Professor Lessenich, for a year and a half you have been at the helm of a house that can look back on a long tradition in critical social theory. What does the legacy of Horkheimer and Adorno mean to the IfS, is it a burden or an incentive?
The legacy not only of Horkheimer and Adorno, but the intellectual heritage of the protagonists of critical theory in general, is the institute’s greatest asset – a constant source of analytical and diagnostic inspiration. The critical attitude of the “Frankfurt School” to the prevailing conditions, their reference to the fact that – as one might say today – another world is possible, that the social constraints that we encounter everywhere in our everyday lives are ultimately self-imposed constraints: All of this still applies today and also inspires current research at the institute. And yet: In a certain sense, the tradition of the house is also a mortgage that has to be paid again and again: the task of asking the big questions that many don’t even want to hear – let alone that they would look for answers to them.
What are the current tasks and research priorities?
The tasks of the institute are, on the one hand, the same as ever: Critical theory of society, fed by empirical research into its circumstances and developments. Research focuses – as in earlier times – on questions of socialization of and through work, the possibilities and limits of democratic participation, the contradictory configuration of the migration society, the dynamics of gender relations. And of course we are still dealing with a critical social philosophy of modernity.
What development opportunities do you see?

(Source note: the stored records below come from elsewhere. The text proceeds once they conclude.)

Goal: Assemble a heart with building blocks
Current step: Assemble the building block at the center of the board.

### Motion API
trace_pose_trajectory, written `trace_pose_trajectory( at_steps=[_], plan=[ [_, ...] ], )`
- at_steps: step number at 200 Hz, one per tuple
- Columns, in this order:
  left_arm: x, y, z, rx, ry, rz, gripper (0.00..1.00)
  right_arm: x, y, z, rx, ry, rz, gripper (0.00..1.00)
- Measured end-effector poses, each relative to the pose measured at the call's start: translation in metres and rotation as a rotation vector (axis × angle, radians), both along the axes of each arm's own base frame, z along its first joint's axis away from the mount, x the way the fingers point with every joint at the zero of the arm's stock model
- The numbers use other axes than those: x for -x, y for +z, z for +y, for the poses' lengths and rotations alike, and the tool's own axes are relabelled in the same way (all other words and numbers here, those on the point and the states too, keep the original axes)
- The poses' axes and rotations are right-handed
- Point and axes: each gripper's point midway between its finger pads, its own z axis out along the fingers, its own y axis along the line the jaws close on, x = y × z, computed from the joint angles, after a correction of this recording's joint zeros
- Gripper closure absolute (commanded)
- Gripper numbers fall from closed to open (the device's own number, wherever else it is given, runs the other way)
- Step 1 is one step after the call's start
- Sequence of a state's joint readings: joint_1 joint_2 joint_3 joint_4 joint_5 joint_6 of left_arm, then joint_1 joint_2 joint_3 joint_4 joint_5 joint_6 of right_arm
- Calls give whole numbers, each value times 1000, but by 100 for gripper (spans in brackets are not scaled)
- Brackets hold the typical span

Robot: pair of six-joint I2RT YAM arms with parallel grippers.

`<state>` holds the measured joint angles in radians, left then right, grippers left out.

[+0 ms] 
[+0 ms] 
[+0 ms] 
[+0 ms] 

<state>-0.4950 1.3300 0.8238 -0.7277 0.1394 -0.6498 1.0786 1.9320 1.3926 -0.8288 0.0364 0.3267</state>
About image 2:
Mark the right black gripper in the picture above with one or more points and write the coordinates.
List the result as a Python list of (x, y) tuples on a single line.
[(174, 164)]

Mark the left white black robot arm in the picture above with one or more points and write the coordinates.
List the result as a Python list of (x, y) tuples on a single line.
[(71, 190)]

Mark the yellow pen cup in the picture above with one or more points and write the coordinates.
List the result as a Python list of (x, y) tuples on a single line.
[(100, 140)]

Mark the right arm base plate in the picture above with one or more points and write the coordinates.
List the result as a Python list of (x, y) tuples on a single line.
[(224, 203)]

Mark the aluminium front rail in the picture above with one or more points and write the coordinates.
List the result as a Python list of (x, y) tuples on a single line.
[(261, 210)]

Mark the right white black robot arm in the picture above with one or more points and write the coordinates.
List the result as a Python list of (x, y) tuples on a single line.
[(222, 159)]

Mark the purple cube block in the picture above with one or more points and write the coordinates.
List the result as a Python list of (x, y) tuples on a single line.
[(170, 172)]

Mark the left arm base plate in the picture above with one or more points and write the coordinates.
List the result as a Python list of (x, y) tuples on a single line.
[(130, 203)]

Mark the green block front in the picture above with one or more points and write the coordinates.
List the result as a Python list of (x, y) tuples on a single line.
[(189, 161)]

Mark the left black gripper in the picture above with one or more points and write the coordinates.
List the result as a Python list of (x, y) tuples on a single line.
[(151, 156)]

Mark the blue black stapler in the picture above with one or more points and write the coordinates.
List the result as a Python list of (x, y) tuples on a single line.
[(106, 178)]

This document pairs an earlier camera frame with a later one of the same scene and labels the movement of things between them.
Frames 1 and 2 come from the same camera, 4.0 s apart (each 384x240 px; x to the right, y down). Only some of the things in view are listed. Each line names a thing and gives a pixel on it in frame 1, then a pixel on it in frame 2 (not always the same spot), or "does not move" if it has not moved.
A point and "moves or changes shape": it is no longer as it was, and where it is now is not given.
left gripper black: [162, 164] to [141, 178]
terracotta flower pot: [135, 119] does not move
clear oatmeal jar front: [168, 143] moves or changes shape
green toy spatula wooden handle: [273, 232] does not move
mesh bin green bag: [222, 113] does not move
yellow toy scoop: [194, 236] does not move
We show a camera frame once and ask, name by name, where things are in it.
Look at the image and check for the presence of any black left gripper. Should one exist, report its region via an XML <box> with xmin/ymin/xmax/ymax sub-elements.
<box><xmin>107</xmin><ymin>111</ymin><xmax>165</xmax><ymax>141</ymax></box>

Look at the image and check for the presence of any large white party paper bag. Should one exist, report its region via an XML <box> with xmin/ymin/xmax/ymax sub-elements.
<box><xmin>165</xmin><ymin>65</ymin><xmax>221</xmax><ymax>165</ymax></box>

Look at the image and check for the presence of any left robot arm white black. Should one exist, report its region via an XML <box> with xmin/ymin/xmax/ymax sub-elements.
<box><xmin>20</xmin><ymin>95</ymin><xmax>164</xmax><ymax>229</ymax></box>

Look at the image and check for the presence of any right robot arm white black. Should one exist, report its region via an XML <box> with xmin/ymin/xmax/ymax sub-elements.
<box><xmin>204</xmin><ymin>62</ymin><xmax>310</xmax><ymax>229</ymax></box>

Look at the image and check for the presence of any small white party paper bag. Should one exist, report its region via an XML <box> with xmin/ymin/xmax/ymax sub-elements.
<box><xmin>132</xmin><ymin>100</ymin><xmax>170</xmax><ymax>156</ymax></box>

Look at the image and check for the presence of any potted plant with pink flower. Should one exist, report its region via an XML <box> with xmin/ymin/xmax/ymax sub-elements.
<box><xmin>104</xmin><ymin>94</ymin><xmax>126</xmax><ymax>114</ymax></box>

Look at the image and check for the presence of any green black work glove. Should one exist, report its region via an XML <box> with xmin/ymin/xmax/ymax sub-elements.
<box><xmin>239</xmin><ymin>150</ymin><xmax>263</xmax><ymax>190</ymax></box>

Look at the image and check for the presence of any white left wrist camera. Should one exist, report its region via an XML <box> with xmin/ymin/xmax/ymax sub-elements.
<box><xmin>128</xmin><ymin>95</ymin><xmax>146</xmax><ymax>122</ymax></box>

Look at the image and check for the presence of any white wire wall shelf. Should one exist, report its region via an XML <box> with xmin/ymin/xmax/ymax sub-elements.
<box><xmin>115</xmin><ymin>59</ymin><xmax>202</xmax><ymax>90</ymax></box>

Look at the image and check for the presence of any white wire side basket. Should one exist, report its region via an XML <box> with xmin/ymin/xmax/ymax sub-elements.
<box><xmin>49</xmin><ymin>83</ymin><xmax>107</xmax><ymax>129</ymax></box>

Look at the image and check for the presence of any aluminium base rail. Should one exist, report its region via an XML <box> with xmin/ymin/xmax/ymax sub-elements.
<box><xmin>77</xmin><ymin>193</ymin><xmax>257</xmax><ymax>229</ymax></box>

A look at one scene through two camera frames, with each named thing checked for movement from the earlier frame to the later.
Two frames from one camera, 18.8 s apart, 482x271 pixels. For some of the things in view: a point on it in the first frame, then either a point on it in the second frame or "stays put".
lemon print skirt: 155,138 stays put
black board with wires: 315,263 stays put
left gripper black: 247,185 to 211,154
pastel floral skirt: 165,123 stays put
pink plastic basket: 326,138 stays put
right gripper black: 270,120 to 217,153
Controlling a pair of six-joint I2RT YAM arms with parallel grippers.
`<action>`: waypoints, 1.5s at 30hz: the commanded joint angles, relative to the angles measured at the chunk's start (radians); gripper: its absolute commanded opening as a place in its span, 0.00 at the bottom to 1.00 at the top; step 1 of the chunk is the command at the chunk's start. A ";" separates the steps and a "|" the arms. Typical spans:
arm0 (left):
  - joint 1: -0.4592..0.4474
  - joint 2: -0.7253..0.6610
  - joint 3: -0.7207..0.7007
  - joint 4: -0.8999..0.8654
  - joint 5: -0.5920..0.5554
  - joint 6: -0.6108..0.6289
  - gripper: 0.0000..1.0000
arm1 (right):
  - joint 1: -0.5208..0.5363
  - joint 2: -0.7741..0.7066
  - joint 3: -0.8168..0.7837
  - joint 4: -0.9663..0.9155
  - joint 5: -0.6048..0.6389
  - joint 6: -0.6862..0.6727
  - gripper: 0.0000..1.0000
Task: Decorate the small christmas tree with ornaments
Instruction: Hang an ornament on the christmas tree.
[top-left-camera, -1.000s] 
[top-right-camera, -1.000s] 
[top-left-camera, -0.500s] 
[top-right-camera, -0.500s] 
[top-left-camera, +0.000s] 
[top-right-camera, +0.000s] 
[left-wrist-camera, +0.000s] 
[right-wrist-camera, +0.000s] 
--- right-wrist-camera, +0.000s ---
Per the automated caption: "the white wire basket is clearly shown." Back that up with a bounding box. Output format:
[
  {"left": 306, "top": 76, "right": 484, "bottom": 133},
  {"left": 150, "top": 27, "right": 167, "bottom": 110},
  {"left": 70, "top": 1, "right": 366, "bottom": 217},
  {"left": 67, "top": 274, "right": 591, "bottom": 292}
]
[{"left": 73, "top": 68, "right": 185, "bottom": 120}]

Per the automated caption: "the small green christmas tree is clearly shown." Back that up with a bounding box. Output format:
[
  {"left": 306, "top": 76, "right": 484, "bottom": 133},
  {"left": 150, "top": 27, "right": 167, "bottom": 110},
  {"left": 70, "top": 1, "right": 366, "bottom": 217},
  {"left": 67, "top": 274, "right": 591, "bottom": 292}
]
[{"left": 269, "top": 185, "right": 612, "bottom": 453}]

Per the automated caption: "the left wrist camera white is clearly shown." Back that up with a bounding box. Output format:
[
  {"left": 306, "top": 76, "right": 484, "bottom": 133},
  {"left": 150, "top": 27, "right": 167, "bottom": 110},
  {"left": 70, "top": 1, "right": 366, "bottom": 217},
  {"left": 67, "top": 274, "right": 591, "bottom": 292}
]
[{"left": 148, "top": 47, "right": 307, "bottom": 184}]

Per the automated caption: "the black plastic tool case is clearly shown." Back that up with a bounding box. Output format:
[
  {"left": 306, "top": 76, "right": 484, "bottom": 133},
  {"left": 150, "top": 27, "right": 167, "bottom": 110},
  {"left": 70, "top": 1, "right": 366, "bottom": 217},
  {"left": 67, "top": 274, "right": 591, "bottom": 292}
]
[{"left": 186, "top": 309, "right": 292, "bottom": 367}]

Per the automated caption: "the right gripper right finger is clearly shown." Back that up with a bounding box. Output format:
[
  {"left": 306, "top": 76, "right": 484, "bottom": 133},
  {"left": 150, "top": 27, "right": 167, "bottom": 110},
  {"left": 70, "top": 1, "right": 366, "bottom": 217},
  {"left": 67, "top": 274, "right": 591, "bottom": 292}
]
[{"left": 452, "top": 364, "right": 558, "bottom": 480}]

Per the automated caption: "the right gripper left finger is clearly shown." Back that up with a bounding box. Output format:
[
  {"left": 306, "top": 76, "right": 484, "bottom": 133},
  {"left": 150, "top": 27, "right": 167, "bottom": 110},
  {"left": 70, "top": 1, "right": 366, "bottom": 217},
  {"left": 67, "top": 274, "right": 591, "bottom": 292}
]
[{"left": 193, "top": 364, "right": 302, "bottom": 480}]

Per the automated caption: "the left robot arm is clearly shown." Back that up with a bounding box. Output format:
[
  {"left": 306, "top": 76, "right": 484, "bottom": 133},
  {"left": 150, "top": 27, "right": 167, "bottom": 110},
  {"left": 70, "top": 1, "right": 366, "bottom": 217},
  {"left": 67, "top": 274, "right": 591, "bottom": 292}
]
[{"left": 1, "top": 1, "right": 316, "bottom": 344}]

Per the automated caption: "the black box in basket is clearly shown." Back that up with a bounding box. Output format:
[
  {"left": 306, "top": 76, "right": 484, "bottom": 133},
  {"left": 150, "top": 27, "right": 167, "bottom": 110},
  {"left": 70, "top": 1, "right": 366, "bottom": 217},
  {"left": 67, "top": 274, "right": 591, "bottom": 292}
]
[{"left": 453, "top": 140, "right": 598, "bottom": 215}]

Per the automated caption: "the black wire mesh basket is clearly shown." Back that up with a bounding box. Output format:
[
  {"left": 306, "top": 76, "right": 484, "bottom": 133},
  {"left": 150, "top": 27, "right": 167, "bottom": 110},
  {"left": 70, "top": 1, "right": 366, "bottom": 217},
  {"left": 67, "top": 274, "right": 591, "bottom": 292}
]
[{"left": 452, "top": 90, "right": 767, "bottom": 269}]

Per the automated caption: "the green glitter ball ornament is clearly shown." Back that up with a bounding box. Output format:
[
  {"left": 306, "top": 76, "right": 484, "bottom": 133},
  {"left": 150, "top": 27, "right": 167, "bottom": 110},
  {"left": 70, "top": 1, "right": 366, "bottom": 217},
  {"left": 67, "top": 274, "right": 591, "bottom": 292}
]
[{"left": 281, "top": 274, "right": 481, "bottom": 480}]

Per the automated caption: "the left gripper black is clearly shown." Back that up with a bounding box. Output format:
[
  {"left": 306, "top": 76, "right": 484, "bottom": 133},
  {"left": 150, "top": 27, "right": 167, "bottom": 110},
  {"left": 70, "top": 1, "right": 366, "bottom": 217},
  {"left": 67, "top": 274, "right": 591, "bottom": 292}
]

The institute’s future research program will certainly make two perspectives stronger than has been the case so far. On the one hand, a critical theory of society today has to be a »global« one, it has to address the interdependence of the local and the global. Last but not least, this also means that it must take more notice of critical social analyzes that arise from the conditions in other regions of the world and include them in its own analyses. On the other hand, the material reproduction of society in the narrower sense is a central theme of the future: its natural conditions, its energy regime, its material prerequisites. And these questions are also global, which is why a clear line of approach for the institute will be to actually think of critical theory on a global scale.